The Catholic Calvary Cemetery is a beautiful and peaceful setting despite being between two busy streets in the Chicago suburb of Evanston, Illinois. The cemetery grounds gently slope down from the Chicago Avenue Main Gate to Sheridan Road which borders Lake Michigan.

The cemetery is the final resting place for many of the Catholic faithful, including a Father S. Moretti. Unfortunately, his monument doesn’t give away many details about the Father—not his birth date, place of birth, place of death, or his death date—only the Latin inscription:
OSSA ET CINERES
FRATRUM ORDINIS SERVORUM
B.M.V.
Roughly his epitaph translates to:
bones and ashes
brothers of the order of slaves
The B.M.V. is short for the Latin “Beata Maria Virgo” meaning “Blessed Virgin Mary”

His monument is quite impressive. A bronze statue of the Blessed Virgin Mary is atop the block of light gray granite. The canopy is supported by ornamented columns resting on a base with three steps each representing a different virtue—“Faith in the will of God…Hope for the dawn of that yet more glorious day and Charity toward all men.”

On the face of the monument is a medallion that is inscribed, “Father S. Moretti” with a base-relief sculpture of his image. The medallion sculpture and the bronze statue of the Blessed Virgin was created by the artist Leopold Bracony. Bracony was an accomplished sculpture and an example of his work can be found at Purdue University at West Lafayette, Indiana.
According to a story that appeared in the July/August 2015 issue of Purdue Alumnus magazine, Bracony’s statue, “”Tired Boy,” the bronze sculpture centered in Windsor Circle near the entrance of Wood Hall, was part of a collection of gifts donated to the University by philanthropist and art collector Catherine Barker Hickox of Michigan City, Indiana.
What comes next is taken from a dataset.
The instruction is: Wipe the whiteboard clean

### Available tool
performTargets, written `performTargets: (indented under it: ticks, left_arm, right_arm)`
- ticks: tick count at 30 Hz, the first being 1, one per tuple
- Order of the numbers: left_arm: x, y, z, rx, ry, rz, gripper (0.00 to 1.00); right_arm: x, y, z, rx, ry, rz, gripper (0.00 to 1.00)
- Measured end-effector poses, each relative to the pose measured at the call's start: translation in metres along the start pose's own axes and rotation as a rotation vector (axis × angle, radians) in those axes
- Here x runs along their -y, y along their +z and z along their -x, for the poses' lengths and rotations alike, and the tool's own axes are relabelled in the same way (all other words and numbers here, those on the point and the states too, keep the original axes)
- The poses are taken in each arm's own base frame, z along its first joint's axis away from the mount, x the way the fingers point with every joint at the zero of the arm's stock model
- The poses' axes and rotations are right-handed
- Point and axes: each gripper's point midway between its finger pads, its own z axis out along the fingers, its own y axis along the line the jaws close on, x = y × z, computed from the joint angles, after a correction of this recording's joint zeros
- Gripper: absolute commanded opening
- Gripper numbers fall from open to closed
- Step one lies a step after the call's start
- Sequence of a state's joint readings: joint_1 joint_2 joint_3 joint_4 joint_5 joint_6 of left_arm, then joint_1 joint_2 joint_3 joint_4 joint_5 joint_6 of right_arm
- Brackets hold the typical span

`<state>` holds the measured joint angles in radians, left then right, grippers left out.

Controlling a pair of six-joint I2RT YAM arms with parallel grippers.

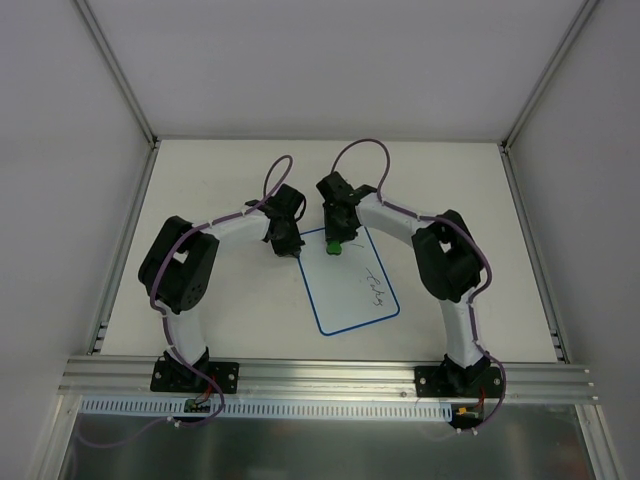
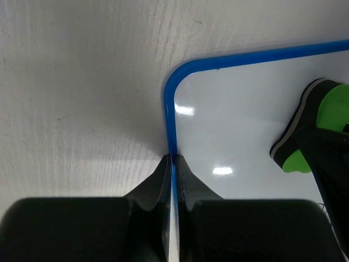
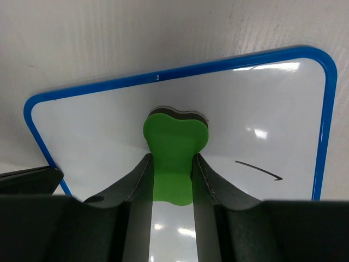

“Its sculptor, Leopold Bracony, was inspired by an incident he witnessed during World War I. He noticed two people, a small boy and a woman, who stopped to rest in the midst of the bombing. Touched by the confidence the tired child placed in the woman, Bracony created the sculpture as a symbol of faith.”

The statue was originally owned by Barker Hickox, the only child of millionaire industrialist John H. Barker and was heiress to the Pullman-Standard railroad company fortune, donated the statue to Purdue University.
Thanks for this important publication of a funerary portrait by a name artist! With regard to the Latin,
OSSA ET CINERES
FRATRUM ORDINUS SERVORUM
B.M.V.,
note that the inscription reads _ordinis_. I agree that B.M.V. means Blessed Virgin Mary, but it should be understood as a possessive, as follows:
OSSA ET CINERES
FRATRUM ORDINIS SERVORUM
B[eatae] M[ariae] V[irginis]
or
[Here lie] the bones and ashes
of the brothers of the order of servants
of the Blessed Virgin Mary.
See the titulature here: https://en.wikipedia.org/wiki/Servite_Order.
Most interesting is that Moretti is highlighted (as the local founder?), whereas the monument is a common one for all members of the (local) congregation. Maybe that explains why the monument has no list of names on it (except Moretti’s in the portrait medallion).
Anyway, this is just great.
Thank you for this interesting entry. It seems, however, that Bracony was not quite honest when describing the sculpture now at Purdue as inspired by an incident during WWI – a photo of the sculpture can already be found in a pre-WWI article on him in the NYT: “A Bird of Passage: The Sculptor Bracony Pitches His Artistic Tent in New York for the Winter.” NYT (Dec. 31, 1905): Part 4 p.8.